The fertility-clinic waiting room is done predictably in leather and Architectural Digest, instead of the ultrasuede and National Geographic that my dentist prefers. The girl behind the counter looks 16 and innocent in her starched white uniform. I thought phlebotomists only handled blood, but this one seems to have branched out into other bodily fluids. She smiles and hands me a quart-sized jar the kind of thing a bulk order of mayonnaise comes in.
Would you like to go to the fourth floor? she asks. Most of the guys seem to prefer the fourth floor. Who am I to bristle against tradition?
Seconds later I find myself waiting for the elevator with the enormous specimen jar in my hand. The fourth floor turns out to house some bond traders offices with mahogany doors, and a multi-stall public bathroom. This is it? A thousand bucks a pop and Im in a public restroom with a quart jar in my hand?
It passes through my mind that I could get arrested for what Im about to do. Yet the tyranny of a two-hour deadline bears down. I go to work. There is a copy of Money magazine on the back of the toilet.
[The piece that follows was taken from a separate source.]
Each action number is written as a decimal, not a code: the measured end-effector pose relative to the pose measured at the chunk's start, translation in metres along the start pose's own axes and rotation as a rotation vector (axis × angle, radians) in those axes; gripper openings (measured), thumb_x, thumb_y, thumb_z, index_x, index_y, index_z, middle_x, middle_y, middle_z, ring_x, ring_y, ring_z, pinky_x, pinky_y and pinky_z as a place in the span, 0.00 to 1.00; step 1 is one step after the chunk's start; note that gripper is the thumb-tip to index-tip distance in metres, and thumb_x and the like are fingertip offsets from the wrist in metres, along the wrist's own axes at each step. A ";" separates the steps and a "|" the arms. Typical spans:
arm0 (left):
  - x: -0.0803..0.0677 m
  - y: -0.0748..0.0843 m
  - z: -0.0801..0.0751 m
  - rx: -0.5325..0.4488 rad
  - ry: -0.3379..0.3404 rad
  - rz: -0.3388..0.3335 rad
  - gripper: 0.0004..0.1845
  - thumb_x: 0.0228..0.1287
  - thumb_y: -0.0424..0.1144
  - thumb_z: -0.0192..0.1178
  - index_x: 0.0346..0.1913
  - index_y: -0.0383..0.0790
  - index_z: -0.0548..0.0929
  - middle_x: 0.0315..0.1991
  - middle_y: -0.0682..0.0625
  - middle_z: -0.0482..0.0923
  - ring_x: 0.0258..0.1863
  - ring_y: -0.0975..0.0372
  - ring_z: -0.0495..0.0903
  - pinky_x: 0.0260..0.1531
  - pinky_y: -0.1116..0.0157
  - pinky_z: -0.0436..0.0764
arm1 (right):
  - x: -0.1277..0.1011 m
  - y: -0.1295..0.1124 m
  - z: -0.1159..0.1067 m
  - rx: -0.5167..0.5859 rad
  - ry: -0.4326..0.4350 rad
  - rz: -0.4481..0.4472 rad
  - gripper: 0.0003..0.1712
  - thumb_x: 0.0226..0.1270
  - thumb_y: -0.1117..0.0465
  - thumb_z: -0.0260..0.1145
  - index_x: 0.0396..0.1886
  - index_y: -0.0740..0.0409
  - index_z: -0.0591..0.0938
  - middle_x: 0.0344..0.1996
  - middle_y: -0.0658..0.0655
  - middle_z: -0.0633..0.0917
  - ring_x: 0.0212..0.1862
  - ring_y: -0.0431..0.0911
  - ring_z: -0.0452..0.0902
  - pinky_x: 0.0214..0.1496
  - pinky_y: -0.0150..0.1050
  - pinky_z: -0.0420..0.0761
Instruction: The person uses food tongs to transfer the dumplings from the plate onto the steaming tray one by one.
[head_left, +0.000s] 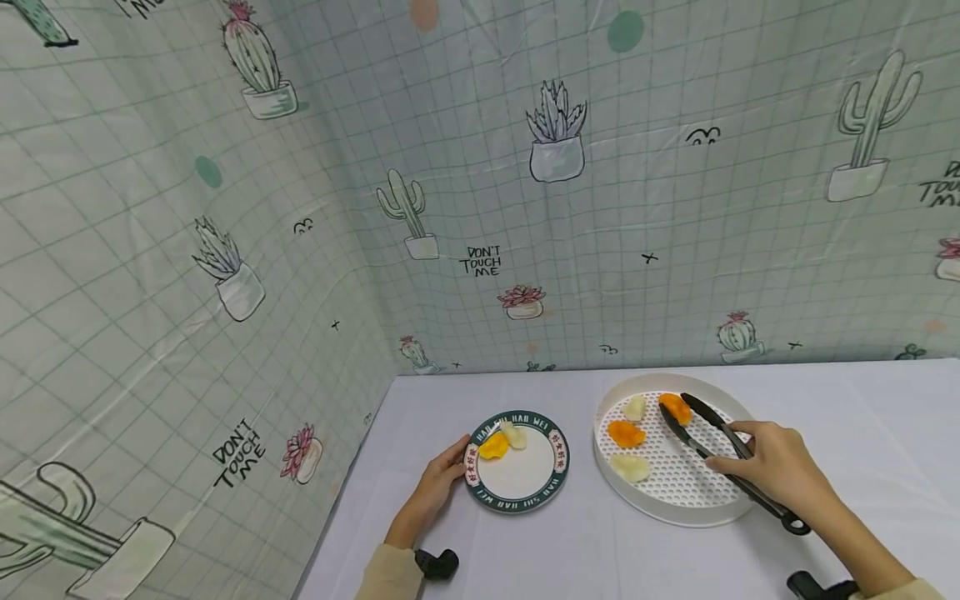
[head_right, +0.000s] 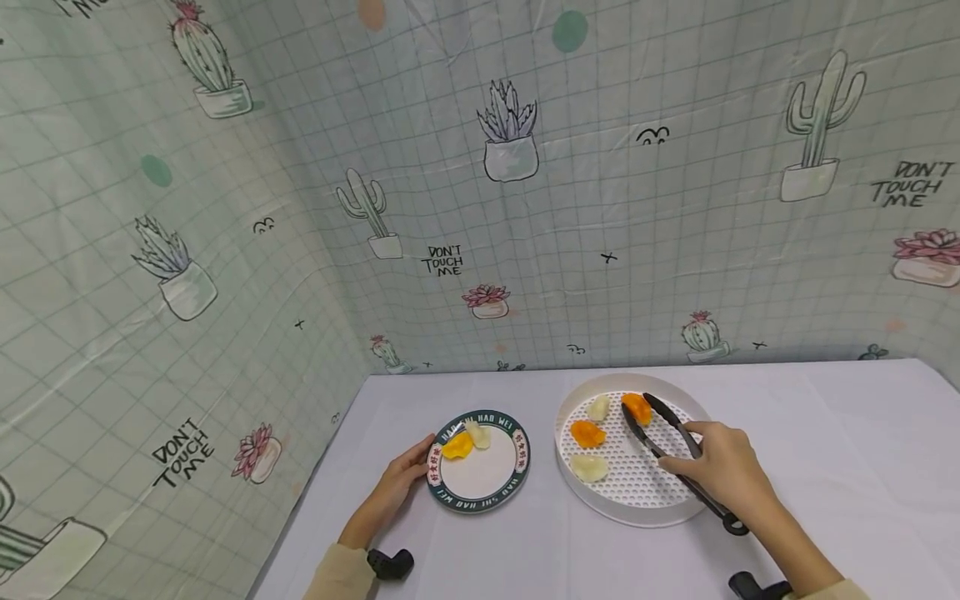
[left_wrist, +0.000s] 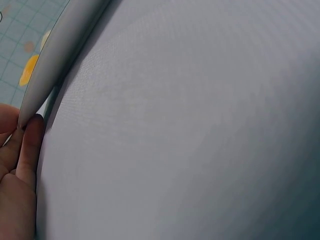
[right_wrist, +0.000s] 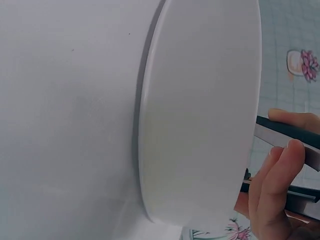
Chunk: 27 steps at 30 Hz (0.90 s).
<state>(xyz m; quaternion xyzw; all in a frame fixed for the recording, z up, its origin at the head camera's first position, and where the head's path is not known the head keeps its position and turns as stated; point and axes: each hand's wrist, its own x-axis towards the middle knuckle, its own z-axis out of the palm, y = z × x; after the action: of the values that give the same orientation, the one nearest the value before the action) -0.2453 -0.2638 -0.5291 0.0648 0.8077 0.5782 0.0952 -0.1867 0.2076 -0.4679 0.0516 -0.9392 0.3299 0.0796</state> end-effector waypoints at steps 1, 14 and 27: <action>0.000 0.000 0.000 0.002 0.000 -0.001 0.28 0.74 0.27 0.44 0.75 0.29 0.59 0.76 0.36 0.54 0.75 0.44 0.52 0.72 0.47 0.53 | 0.000 0.002 0.000 -0.003 -0.006 0.004 0.41 0.50 0.55 0.80 0.52 0.85 0.76 0.12 0.49 0.66 0.16 0.40 0.57 0.14 0.31 0.60; -0.001 -0.001 -0.001 -0.001 0.002 -0.012 0.28 0.73 0.27 0.44 0.75 0.31 0.60 0.76 0.38 0.55 0.76 0.45 0.52 0.72 0.47 0.53 | 0.005 0.007 -0.006 -0.022 -0.051 0.033 0.43 0.51 0.51 0.79 0.52 0.85 0.75 0.21 0.54 0.79 0.22 0.45 0.66 0.17 0.36 0.66; -0.002 0.002 -0.002 -0.007 -0.003 0.019 0.28 0.73 0.28 0.45 0.75 0.29 0.59 0.76 0.36 0.55 0.75 0.44 0.53 0.72 0.46 0.53 | 0.007 -0.015 -0.012 0.027 -0.025 0.017 0.44 0.51 0.48 0.79 0.55 0.81 0.77 0.24 0.56 0.79 0.22 0.45 0.66 0.16 0.34 0.65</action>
<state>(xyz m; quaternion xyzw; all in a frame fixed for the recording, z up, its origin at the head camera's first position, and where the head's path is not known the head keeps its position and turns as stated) -0.2435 -0.2651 -0.5267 0.0727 0.8050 0.5817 0.0912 -0.1900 0.2032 -0.4476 0.0487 -0.9360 0.3426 0.0644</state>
This might work for the bond guys, I think, but it isnt going to help me much.
The ambiance is bright fluorescent lighting with industrial tile and porcelain. A gentle waft of Clorox fills the air. It seems like hours before I manage to export a single drop into my jar, and years of practice tell me that there is zero possibility of going back to the well. My single drop rolls around the bottom edge of the jar as I rotate it. Ah, well. Time presses, so I seal my specimen and head for the sink.
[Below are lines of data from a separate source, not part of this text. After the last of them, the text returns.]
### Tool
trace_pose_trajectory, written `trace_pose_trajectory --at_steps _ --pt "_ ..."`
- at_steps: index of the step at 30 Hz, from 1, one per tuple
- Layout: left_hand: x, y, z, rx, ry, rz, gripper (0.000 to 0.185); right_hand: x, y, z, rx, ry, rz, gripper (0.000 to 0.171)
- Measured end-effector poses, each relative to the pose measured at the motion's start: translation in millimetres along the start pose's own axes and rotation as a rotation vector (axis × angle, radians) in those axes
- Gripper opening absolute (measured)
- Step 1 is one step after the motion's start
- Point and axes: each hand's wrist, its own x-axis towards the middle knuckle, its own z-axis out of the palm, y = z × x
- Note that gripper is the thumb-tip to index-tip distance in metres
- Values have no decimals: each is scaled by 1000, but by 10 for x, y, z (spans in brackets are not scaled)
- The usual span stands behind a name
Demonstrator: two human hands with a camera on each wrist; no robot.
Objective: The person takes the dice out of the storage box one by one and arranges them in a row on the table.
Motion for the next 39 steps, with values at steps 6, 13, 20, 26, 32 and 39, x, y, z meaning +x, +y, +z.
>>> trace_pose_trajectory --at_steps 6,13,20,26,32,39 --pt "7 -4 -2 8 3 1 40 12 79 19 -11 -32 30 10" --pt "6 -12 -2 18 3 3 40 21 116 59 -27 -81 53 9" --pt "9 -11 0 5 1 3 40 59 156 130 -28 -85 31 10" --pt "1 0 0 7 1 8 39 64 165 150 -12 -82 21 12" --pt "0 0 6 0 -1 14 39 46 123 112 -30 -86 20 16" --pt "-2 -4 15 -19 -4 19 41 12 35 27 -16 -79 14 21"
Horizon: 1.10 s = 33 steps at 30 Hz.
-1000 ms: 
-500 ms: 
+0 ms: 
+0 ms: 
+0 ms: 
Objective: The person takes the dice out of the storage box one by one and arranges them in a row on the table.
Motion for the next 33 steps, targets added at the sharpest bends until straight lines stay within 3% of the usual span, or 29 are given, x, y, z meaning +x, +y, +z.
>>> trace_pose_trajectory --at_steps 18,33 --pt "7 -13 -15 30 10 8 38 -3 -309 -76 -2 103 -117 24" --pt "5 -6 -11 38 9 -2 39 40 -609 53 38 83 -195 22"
The soap dispenser has a little button on the bottom that you push up. I hit it, perhaps a bit too enthusiastically, and the soap sprays toward me, leaving several dark splotches on my blue dress shirt.
I consider bolting. Just running mindlessly out of the building and hiding under my bed. I am in a public building with multiple exits, and I have my car keys. But I am on the hook for a thousand bucks and would have considerable explaining to do. Frantically, I rummage through my mind for a credible lie, but the emptiness of my head matches the emptiness of my jar.
Two hours later my wife calls. Did something bad happen at the doctors office?
What do you mean, honey?
The nurse told me that you threw your specimen on the desk and practically sprinted through the door, all bent over.
I drop my head against my hand and say the wisest, cleverest thing that comes into my head: I cant imagine what shes talking about.